Sci Transl Med 2021 01;13(576)

Laboratory of Molecular Immunology, Rockefeller University, New York, NY 10065, USA.

Type 1 interferons (IFN-I) are potent innate antiviral effectors that constrain HIV-1 transmission. However, harnessing these cytokines for HIV-1 cure strategies has been hampered by an incomplete understanding of their antiviral activities at later stages of infection. Here, we characterized the IFN-I sensitivity of 500 clonally derived HIV-1 isolates from the plasma and CD4 T cells of 26 individuals sampled longitudinally after transmission or after antiretroviral therapy (ART) and analytical treatment interruption. We determined the concentration of IFNα2 and IFNβ that reduced viral replication in vitro by 50% (IC) and found consistent changes in the sensitivity of HIV-1 to IFN-I inhibition both across individuals and over time. Resistance of HIV-1 isolates to IFN-I was uniformly high during acute infection, decreased in all individuals in the first year after infection, was reacquired concomitant with CD4 T cell loss, and remained elevated in individuals with accelerated disease. HIV-1 isolates obtained by viral outgrowth during suppressive ART were relatively IFN-I sensitive, resembling viruses circulating just before ART initiation.
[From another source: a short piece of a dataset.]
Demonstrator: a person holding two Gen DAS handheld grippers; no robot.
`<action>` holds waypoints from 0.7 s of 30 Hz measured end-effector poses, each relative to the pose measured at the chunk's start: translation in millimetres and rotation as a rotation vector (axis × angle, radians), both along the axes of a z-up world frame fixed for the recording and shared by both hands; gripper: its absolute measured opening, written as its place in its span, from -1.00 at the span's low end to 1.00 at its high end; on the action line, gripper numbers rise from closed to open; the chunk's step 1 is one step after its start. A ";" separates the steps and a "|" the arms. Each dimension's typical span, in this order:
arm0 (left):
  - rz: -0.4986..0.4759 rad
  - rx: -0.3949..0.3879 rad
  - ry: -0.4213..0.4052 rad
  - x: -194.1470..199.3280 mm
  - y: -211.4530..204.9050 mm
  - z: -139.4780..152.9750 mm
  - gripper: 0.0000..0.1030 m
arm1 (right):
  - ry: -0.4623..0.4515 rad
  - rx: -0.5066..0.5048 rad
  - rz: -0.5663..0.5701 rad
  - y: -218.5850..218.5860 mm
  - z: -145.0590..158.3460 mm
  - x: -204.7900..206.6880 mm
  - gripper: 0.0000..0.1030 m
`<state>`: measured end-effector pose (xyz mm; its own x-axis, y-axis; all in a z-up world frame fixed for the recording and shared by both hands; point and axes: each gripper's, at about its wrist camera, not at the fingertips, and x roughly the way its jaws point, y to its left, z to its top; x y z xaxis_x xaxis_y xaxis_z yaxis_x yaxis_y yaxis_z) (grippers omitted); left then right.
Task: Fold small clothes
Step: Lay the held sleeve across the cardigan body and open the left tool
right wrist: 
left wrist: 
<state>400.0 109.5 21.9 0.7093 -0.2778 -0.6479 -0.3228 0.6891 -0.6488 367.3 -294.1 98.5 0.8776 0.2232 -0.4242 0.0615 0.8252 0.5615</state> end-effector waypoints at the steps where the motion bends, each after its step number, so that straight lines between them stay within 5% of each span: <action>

However, viruses that rebounded after treatment interruption displayed the highest degree of IFNα2 and IFNβ resistance observed at any time during the infection course. These findings indicate a dynamic interplay between host innate responses and the evolving HIV-1 quasispecies, with the relative contribution of IFN-I to HIV-1 control affected by both ART and analytical treatment interruption. Although elevated at transmission, host innate pressures are the highest during viral rebound, limiting the viruses that successfully become reactivated from latency to those that are IFN-I resistant.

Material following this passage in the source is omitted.